Fr Dominic Robinson, SJ, Parish Priest of Farm Street and Chair of Westminster Justice and Peace, commented that, “the rough sleeping situation on the streets of London this Christmas shows how this problem isn’t going away but is getting worse, but, thankfully, this is being matched by the incredible generosity of volunteers and donors who want to put faith into action.” 

For the third year running, Caritas Westminster ran their Advent Giving Calendar initiative: a calendar giving suggestions for items for people to collect each day to donate to a local foodbank or food relief project in time for Christmas.

Many parishes and schools across the Diocese of Westminster responded to the call of Pope Francis ‘to look beyond ourselves…and open ourselves up’ to those in need over Advent. Some of the groups who took part donated the various items collected to their local foodbank, including students at Caritas St Joseph’s Pastoral Centre – a lifelong learning centre for adults with intellectual disabilities, which is part of Caritas Westminster.

Others used the calendar to support their own food relief work, including St Gregory’s Catholic Science College in Harrow, who used the calendar as a way to supplement the stores in their school run foodbank, which supports families within the school community. Additionally, some food relief projects chose to adapt the calendar to include specific items that their particular project needed, including the Hitchin Food Pantry, a new Caritas Westminster-supported community supermarket, which allows its members to do a weekly shop for their family, whilst keeping the bill at a fixed, affordable price.

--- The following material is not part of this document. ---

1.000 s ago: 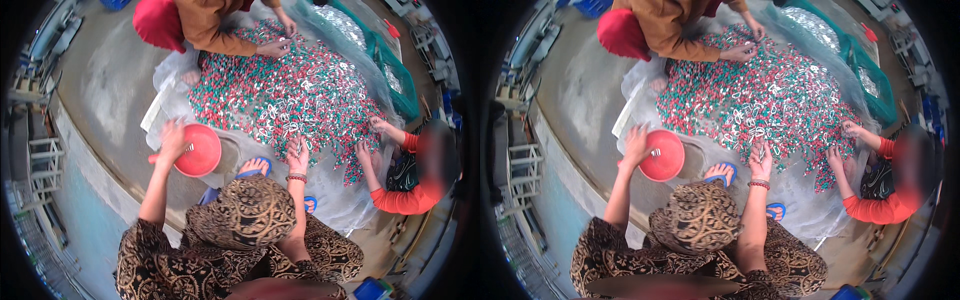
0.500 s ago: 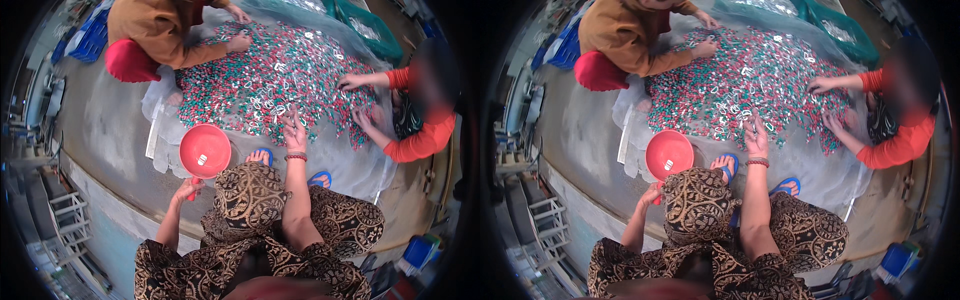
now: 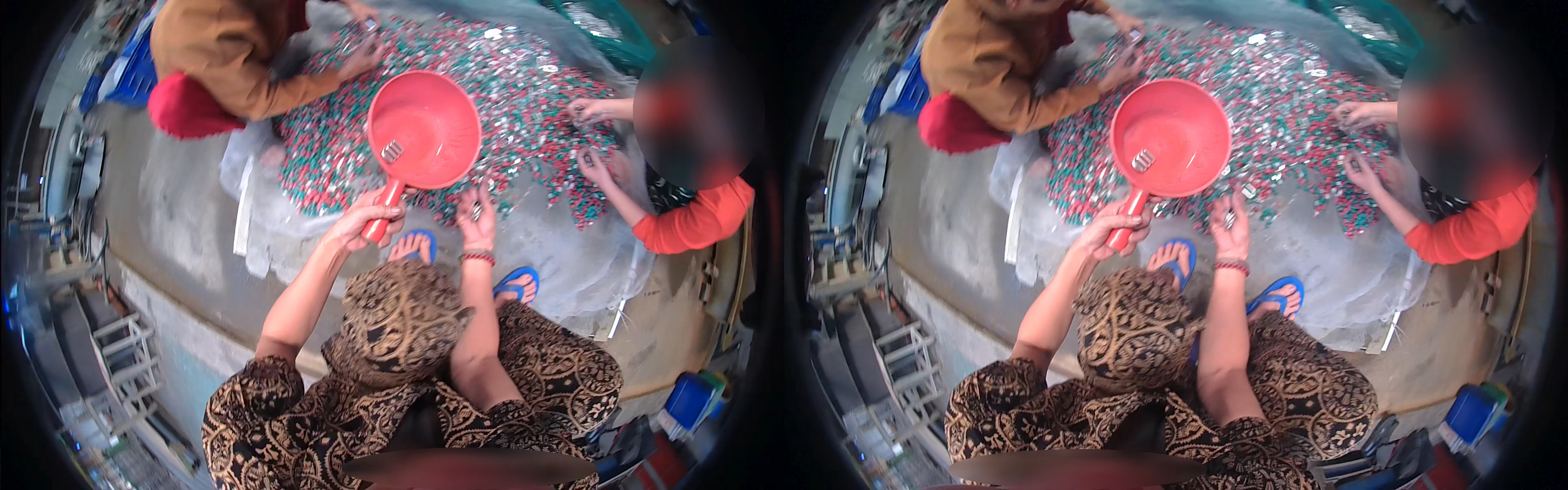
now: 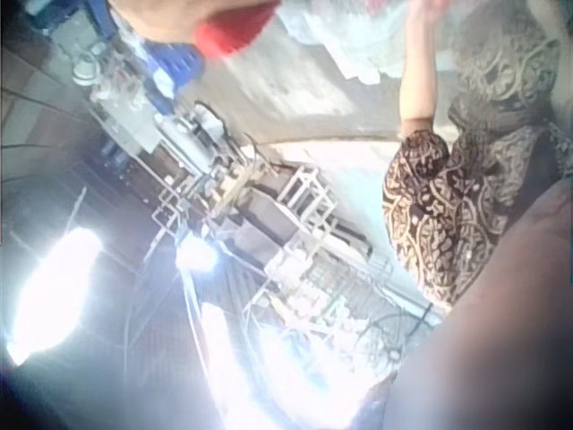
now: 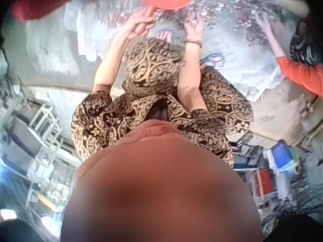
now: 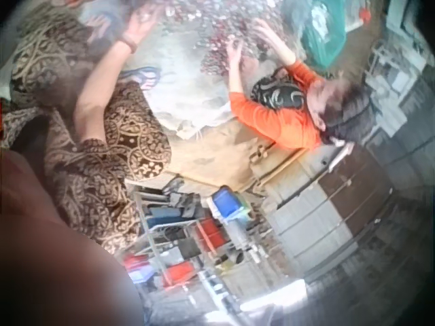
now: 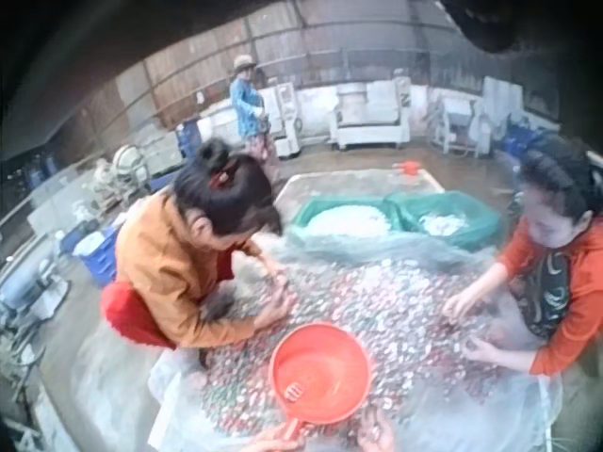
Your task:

Caritas Westminster organised Vinnie Packs during November and December, in partnership with the SVP, offering winter essentials such as gloves, hats and socks, which were handed out to people experiencing homelessness and struggling. Around 900 Vinnie packs were made by school children. In the words of one pupil, “when we helped pack the Vinnie Packs I felt like I was changing someone’s life; we knew these packs were small but they may have meant the world to one person.”

Just before Christmas, Andy Keen-Downs, director of Pact, which is supported by the Catholic community across England and Wales, wrote on twitter, “A BIG THANKYOU to the kind ‘elves’ who made it possible for mums and dads in prison to send gifts to their kids this Christmas.” Pact’s Operation Elf appeal called for doners to provide £10 gift cards which prisoners could then give to their children, and he reported that 1,300 prisoners’ children received a gift from their parent in prison thanks to “great teamwork from Santa”.